Taking a shortcut through the oldest stories will always be rewarding, but there is no guarantee it will find a stable audience. Greek Street lasted longer than anybody really expected it to, but it still died in its second year.
The comic is coming to an end with a hurried two-issue wrap-up and some jarring revelations. It set up all sorts of developments in its limited shelf life and few are going to be adequately resolved by the time those final pages roll around.
It’s no surprise to see it go. If anything, it was notable for how long it lasted. After reading the first issue, it looked like it would be lucky to go longer than The Minx, which shared this current sense of shaky resolution, but it had enough legs to last longer than a year. That’s better than some.
After all, it started with the main character sleeping with his own Mum and then accidentally murdering her. That might be another iteration of one of the oldest stories, but it’s still fucking gross. It’s hard to blame anybody who gave it the $1 #1 treatment and decided that this was quite enough.
It was a typically blunt and brutal start from Milligan, who has always done well out of this sort of thing.
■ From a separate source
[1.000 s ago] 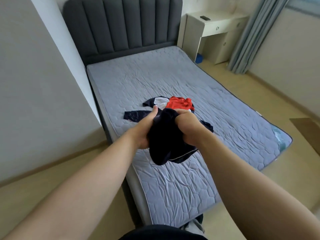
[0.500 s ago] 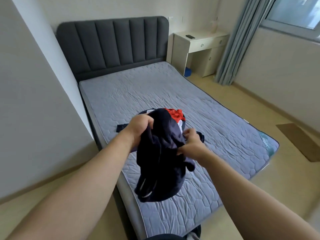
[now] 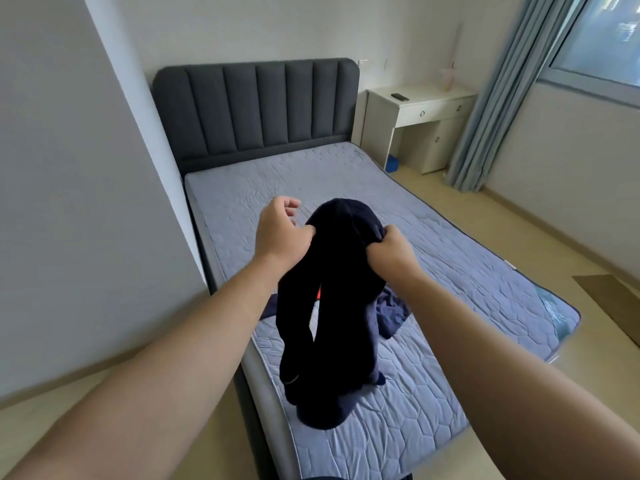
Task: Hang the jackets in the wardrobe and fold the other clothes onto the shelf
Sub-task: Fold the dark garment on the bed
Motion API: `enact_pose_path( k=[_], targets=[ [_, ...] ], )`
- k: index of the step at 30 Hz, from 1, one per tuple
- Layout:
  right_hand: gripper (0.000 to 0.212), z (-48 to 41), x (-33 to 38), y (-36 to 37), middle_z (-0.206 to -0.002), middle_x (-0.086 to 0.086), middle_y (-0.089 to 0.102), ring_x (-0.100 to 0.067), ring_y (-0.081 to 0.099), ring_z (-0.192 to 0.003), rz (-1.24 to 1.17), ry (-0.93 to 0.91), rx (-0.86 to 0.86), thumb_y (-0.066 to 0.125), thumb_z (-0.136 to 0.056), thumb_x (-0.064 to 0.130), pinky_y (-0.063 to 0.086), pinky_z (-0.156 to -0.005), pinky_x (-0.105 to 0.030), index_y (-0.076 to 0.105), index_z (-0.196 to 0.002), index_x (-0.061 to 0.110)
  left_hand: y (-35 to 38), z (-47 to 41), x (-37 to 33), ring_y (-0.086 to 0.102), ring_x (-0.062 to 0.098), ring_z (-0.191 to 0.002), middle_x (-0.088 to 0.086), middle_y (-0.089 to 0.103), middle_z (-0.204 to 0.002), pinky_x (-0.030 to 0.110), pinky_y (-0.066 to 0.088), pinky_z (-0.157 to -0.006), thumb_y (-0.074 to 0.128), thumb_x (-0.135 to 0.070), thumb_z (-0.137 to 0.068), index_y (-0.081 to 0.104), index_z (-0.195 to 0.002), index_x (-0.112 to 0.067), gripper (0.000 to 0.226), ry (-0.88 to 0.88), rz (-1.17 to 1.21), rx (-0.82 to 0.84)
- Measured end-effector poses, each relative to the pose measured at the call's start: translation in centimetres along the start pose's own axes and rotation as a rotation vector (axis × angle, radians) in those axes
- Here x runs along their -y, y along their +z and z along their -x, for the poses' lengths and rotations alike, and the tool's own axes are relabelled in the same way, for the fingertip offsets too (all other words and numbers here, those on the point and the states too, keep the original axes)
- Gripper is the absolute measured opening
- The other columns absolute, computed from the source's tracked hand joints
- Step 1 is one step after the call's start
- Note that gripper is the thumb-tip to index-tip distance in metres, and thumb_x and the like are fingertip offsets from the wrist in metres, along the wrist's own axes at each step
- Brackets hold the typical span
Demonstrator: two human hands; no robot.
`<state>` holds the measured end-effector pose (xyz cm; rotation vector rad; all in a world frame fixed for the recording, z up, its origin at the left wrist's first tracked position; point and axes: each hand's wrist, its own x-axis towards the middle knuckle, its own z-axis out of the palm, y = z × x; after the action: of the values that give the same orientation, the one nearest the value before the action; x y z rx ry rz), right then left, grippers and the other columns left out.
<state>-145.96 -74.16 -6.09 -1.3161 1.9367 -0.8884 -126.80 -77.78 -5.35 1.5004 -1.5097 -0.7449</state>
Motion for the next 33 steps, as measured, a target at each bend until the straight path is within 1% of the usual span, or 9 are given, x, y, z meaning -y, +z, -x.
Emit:
enact_pose_path(
  k=[2, 5, 8, 14, 18, 22, 26, 30, 33],
  targets=[
    [0.016, -0.1, 0.8, 0.0, -0.089, -0.008, 0.054, -0.024, 0.054, -0.077, -0.061, 0.034, -0.026, 0.050, -0.085, 0.011, 0.035, -0.057, -0.031, 0.048, -0.101, 0.010, -0.7, 1.1, 0.7, 0.055, 0.004, -0.077, -0.005, 0.054, -0.092, 0.006, 0.039, -0.064, 0.076, -0.015, -0.078, 0.058, -0.093, -0.024, 0.025, 0.171, -0.078, -0.091],
    [0.025, -0.2, 2.1, 0.3, -0.091, -0.009, 0.055, -0.022, 0.055, -0.074, -0.219, 0.108, -0.040, 0.049, -0.084, 0.013, 0.037, -0.053, -0.029, 0.050, -0.108, 0.007, -0.9, 2.9, 1.2, 0.055, 0.001, -0.062, -0.007, 0.063, -0.070, 0.017, 0.043, -0.065, 0.074, -0.012, -0.074, 0.063, -0.075, -0.027, 0.018, 0.220, -0.022, 0.113],
    [0.044, -0.1, 3.2, 0.5, -0.104, -0.013, 0.064, -0.028, 0.065, -0.088, -0.387, 0.206, -0.043, 0.055, -0.082, 0.024, 0.054, -0.065, -0.035, 0.054, -0.122, 0.006, -0.3, 4.4, 2.0, 0.068, 0.011, -0.079, -0.002, 0.074, -0.087, 0.037, 0.056, -0.081, 0.084, -0.029, -0.077, 0.070, -0.093, -0.019, 0.024, 0.110, 0.059, 0.421],
    [0.040, 0.2, 4.0, 0.3, -0.105, -0.014, 0.068, -0.035, 0.069, -0.093, -0.487, 0.321, 0.018, 0.058, -0.086, 0.040, 0.059, -0.085, -0.052, 0.058, -0.115, 0.013, 0.9, 5.6, 3.1, 0.065, -0.007, -0.098, -0.020, 0.067, -0.108, 0.024, 0.054, -0.092, 0.076, -0.074, -0.064, 0.055, -0.117, -0.038, 0.068, 0.103, 0.134, 0.517],
    [0.025, 1.1, 3.4, 0.0, -0.102, -0.013, 0.069, -0.030, 0.069, -0.088, -0.470, 0.288, 0.073, 0.057, -0.090, 0.032, 0.057, -0.056, -0.036, 0.062, -0.107, 0.013, 1.3, 5.2, 1.6, 0.067, -0.002, -0.079, -0.018, 0.071, -0.085, 0.021, 0.053, -0.070, 0.071, -0.061, -0.077, 0.065, -0.092, -0.042, 0.025, 0.144, 0.241, 0.344],
    [0.032, 2.2, 1.7, -0.3, -0.086, -0.010, 0.063, -0.025, 0.060, -0.075, -0.747, 0.285, 0.238, 0.059, -0.090, 0.032, 0.052, -0.074, -0.037, 0.063, -0.107, 0.006, 1.9, 4.2, -0.3, 0.072, 0.017, -0.071, -0.003, 0.074, -0.078, 0.032, 0.057, -0.060, 0.067, -0.035, -0.087, 0.070, -0.091, -0.023, 0.013, 0.055, 0.406, 0.407],
    [0.046, 3.2, -0.6, -0.7, -0.083, -0.010, 0.062, -0.021, 0.055, -0.065, -0.995, 0.265, 0.346, 0.048, -0.081, 0.018, 0.045, -0.066, -0.031, 0.061, -0.122, 0.003, 2.3, 3.7, -2.1, 0.070, 0.023, -0.059, 0.007, 0.071, -0.068, 0.029, 0.057, -0.054, 0.063, -0.015, -0.098, 0.066, -0.090, -0.007, 0.012, -0.092, 0.634, 0.376],
    [0.061, 4.7, -2.6, 0.9, -0.093, -0.005, 0.071, -0.015, 0.068, -0.079, -0.680, 0.106, 0.370, 0.062, -0.060, 0.003, 0.055, -0.072, -0.030, 0.065, -0.120, 0.014, 2.7, 3.4, -3.0, 0.073, 0.031, -0.067, 0.014, 0.073, -0.075, 0.035, 0.062, -0.062, 0.065, -0.013, -0.098, 0.066, -0.093, 0.001, 0.015, -0.092, 0.668, 0.341],
    [0.045, 5.2, -3.9, 2.9, -0.104, -0.003, 0.074, -0.016, 0.071, -0.095, -0.327, 0.052, 0.257, 0.081, -0.076, 0.018, 0.056, -0.082, -0.033, 0.062, -0.116, 0.018, 3.2, 3.3, -3.9, 0.075, 0.036, -0.074, 0.020, 0.075, -0.085, 0.042, 0.063, -0.070, 0.069, -0.017, -0.095, 0.067, -0.097, 0.002, 0.019, -0.066, 0.684, 0.313]
  ],
)
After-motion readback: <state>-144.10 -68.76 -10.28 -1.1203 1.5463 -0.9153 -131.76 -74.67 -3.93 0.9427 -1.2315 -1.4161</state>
Despite the ultra-cynical exterior, Milligan’s work is stuffed with blatant sentimentality and a real fondness for his main characters. Shade The Changing Man only lasted as long as it did because people genuinely liked Kathy and Lenny and all the other weirdos that came and went. Milligan still has an ear for cutting dialogue, and occasionally did a nice little subversion of the clichés that had been built up by these old, old stories.
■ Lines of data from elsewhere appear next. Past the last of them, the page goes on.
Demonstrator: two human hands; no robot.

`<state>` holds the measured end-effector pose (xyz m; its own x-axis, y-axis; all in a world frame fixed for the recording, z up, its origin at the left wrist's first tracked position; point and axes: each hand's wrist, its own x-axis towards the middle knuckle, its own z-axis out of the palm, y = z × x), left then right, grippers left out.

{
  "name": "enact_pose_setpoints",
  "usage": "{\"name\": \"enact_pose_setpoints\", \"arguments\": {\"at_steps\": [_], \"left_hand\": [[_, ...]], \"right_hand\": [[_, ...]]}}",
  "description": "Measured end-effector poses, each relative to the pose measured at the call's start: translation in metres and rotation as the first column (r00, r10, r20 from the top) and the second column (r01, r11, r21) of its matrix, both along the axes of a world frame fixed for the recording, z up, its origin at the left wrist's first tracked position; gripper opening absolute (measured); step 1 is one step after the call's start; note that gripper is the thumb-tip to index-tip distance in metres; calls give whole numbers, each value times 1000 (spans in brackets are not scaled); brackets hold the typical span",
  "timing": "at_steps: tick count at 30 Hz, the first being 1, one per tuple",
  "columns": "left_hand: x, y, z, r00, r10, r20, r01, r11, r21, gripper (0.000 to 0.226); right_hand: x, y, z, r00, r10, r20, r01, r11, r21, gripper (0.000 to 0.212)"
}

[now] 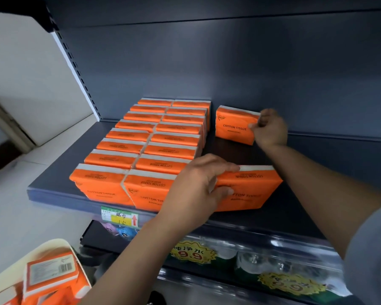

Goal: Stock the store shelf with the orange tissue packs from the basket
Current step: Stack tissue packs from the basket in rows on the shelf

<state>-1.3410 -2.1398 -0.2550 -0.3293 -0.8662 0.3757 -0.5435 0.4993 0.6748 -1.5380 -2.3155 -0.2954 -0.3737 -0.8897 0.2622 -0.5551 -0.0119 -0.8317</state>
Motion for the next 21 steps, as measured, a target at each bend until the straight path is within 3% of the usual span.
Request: {"name": "enact_pose_setpoints", "arguments": {"at_steps": [12,21], "left_hand": [[-6,-5,-4,999,12,44,-11,1000,-20,41],[-8,-6,-3,998,28,61,-26,999,-36,42]], "right_hand": [[-1,-45,-4,993,-23,-112,27,999,30,42],[10,-51,-3,997,-27,-71,30,999,36,45]]}}
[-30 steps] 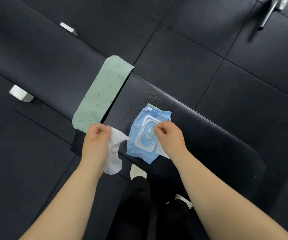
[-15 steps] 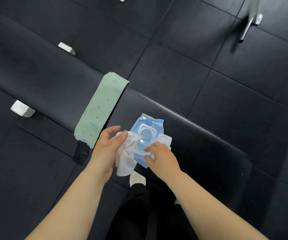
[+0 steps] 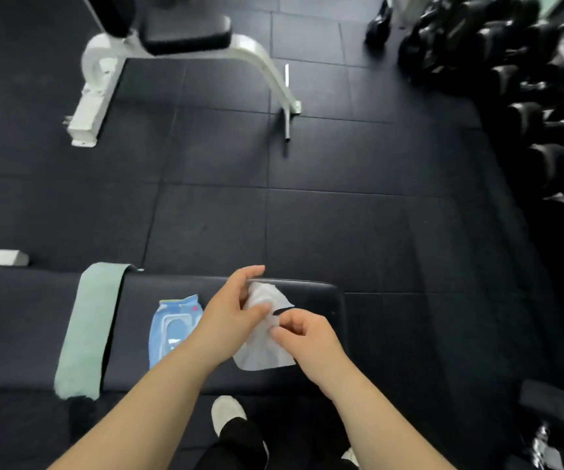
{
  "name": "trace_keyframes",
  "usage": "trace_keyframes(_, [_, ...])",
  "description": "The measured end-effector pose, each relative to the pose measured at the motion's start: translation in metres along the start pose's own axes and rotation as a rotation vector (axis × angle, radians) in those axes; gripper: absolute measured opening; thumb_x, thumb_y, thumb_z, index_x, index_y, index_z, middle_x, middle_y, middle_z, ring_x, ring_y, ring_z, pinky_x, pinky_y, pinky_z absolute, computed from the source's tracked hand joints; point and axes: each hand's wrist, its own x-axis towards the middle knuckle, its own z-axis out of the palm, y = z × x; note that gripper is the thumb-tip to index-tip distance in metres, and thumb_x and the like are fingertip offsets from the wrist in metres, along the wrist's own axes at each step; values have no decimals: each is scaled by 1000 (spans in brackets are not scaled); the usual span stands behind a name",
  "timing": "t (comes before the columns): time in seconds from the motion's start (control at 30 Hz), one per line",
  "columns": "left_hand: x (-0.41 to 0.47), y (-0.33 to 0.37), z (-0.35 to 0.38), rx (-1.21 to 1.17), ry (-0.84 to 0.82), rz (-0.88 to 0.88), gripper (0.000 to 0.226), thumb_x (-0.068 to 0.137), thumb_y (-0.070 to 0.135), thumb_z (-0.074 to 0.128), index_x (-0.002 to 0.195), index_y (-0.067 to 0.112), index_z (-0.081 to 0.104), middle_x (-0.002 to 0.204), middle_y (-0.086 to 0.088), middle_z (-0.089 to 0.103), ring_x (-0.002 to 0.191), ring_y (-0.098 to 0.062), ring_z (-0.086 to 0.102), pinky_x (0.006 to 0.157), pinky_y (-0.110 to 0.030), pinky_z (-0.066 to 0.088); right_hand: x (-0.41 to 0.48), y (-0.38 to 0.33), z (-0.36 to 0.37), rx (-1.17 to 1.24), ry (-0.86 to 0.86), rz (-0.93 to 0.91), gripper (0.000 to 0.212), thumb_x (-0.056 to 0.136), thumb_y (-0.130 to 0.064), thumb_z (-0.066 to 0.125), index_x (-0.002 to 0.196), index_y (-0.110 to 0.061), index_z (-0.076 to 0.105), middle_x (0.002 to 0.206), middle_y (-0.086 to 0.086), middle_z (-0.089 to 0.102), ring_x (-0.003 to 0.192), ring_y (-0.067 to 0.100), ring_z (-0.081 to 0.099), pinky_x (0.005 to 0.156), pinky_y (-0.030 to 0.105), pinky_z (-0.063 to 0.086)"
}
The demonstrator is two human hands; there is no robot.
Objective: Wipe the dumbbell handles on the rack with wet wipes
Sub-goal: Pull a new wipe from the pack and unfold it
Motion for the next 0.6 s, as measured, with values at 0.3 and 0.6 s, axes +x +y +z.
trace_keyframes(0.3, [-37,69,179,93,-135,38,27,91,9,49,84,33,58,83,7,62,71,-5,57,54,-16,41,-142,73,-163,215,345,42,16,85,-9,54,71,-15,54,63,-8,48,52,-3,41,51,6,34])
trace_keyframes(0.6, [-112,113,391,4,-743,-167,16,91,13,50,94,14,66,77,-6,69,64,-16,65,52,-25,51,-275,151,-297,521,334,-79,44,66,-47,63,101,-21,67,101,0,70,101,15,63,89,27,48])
And he’s still one of the great Angry Young Bastards that came out of the UK ‘80s comic scene. Back then it was all bloody Thatcher’s fault, and while the world’s moved on, there are still swine in power. The penultimate storyline – Ajax – was a brilliantly indignant rage against the war machine. The waste of the past decade’s conflicts and the terrible tragedies that will continue to unfold in their wake is one of the eternal stories, revisited all over again.
(It’s like listening to Bill Hicks in the past few years. In his routines he was spitting at George Bush for fucking about and wasting lives in the Middle East, and a full decade after he died, it was still an absolutely relevant scream for reason.)
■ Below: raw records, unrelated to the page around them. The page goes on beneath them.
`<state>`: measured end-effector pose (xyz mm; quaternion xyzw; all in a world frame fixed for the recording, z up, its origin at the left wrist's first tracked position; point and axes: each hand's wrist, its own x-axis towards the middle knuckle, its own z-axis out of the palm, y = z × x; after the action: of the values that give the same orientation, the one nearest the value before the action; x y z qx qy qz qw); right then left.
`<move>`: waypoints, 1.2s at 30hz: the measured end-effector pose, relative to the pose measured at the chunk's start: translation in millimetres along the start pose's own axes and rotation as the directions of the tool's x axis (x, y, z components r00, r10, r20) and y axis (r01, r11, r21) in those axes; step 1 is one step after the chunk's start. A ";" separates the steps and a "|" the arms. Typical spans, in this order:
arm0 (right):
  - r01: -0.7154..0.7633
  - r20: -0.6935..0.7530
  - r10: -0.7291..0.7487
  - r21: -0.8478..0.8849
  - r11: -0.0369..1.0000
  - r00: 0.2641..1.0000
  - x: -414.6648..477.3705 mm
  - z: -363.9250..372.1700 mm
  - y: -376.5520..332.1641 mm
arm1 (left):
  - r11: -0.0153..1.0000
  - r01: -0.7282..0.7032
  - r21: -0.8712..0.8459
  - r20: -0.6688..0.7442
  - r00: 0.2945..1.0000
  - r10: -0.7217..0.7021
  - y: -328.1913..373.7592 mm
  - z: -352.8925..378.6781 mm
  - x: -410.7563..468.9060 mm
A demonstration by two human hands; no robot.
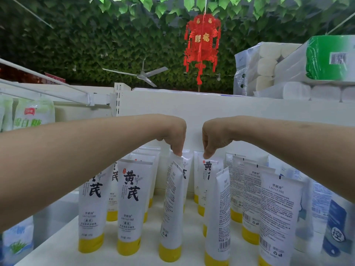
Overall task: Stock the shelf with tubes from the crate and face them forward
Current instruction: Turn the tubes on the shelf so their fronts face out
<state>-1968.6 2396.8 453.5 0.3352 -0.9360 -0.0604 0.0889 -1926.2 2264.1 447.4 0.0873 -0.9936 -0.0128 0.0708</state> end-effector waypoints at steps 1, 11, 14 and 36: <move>-0.004 0.001 0.004 0.009 1.000 1.000 -0.8 -0.9 -0.4 | 1.000 0.007 0.002 0.004 1.000 -0.007 1.1 -0.5 -1.6; -0.024 -0.036 0.027 0.095 0.995 0.999 -31.3 -30.4 7.0 | 0.993 0.108 0.057 -0.039 0.994 -0.106 11.8 -32.0 -27.3; -0.066 0.049 0.063 0.068 0.995 0.997 -38.5 -29.7 7.1 | 0.980 0.182 0.084 0.042 0.982 -0.186 9.1 -29.2 -28.5; -0.013 0.106 0.009 0.034 0.999 0.994 -45.8 -21.5 -0.2 | 0.994 0.027 0.102 0.033 0.999 -0.031 23.1 -14.6 -40.2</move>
<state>-1929.2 2424.7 468.7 0.3278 -0.9422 -0.0614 0.0335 -1888.9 2293.6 457.1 0.1050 -0.9926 0.0352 0.0491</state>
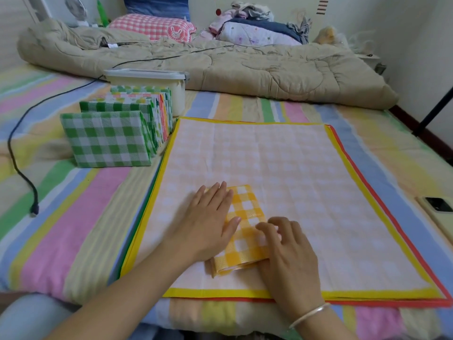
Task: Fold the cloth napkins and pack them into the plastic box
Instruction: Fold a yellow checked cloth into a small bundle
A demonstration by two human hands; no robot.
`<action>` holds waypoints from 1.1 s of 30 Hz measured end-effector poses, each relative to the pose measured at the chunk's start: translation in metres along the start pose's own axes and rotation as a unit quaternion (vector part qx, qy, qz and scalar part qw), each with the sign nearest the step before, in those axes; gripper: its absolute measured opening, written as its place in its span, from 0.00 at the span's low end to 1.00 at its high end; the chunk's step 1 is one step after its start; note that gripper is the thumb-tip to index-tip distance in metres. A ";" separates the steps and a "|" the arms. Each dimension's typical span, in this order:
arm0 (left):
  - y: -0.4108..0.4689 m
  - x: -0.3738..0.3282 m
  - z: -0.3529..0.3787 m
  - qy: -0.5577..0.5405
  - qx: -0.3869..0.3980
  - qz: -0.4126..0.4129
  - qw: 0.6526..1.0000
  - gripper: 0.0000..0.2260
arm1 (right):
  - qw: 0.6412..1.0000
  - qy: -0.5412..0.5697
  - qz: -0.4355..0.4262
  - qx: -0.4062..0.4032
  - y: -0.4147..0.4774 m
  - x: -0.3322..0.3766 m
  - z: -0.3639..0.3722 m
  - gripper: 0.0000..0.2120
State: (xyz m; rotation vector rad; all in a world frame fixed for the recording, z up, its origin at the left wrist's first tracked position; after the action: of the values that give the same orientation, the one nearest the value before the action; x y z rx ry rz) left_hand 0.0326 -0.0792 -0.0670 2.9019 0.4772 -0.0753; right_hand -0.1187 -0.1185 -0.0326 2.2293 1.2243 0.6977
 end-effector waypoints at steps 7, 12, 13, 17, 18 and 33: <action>-0.011 0.005 0.016 0.024 0.036 0.023 0.999 0.44 | 0.995 0.019 -0.077 0.059 -0.005 -0.002 0.000 0.13; -0.015 0.004 0.021 0.026 0.079 0.032 0.996 0.50 | 0.975 0.029 -0.131 0.177 -0.020 -0.012 0.000 0.20; -0.017 0.004 0.022 0.020 0.095 0.036 0.995 0.52 | 0.974 0.052 -0.105 0.192 -0.020 -0.016 0.000 0.19; -0.019 0.003 0.021 0.019 0.113 0.055 0.992 0.58 | 0.973 0.098 0.127 0.164 -0.004 -0.040 -0.002 0.14; -0.020 0.003 0.021 0.022 0.107 0.053 0.993 0.59 | 0.969 0.040 0.164 0.179 -0.003 -0.043 -0.002 0.14; -0.024 0.029 -0.011 -0.098 -0.124 -0.240 0.958 0.61 | 0.869 0.298 0.396 -0.007 0.015 -0.004 0.013 0.14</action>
State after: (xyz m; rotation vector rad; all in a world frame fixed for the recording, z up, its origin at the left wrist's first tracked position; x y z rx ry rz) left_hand 0.0527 -0.0456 -0.0628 2.4426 1.0560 -0.3429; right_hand -0.1031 -0.1317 -0.0336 2.5686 0.4382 1.7998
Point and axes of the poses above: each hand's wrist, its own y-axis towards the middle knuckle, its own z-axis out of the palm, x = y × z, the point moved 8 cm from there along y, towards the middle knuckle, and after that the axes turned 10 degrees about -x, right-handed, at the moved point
Milligan’s deft touch for character building was sometimes missing from the residents of Greek Street. It wasn’t as bad as he painfully mediocre superhero comics he occasionally writes, and there was still some there. Chirpy geezer gangsters stopped being interesting a long time ago, so Greek Street’s criminal side are hard and brutal and driven people that fall victim to the same old tragedies.
Now that it’s ending, the pacing is shot to hell, and the jarring appearance of the apparent Gods in a sadly predictable and colourful humanoid alien blobs feels like it was meant to be some kind of proper revelation, three or four years down the line, but they have been shoved out onto the stage an act too early.
Even as it ends, Milligan is still stuffing the story with pop philosophy and sharp suits. Greek Street was a noble experiment, but it was a failed one.
The old stories still have resonance, humans are still driven by the same primal lusts as their ancient ancestors – we’re just better at hiding it. There will always be warriors and victims, tales of vengeance and honour have the same meaning they always did. I’ll always still listen to those stories, if anybody is willing to try telling them.
There is still plenty for the creators to do elsewhere, including Milligan’s satisfying Hellblazer stuff, and they’ll always be worth following, away from this dark end of the street.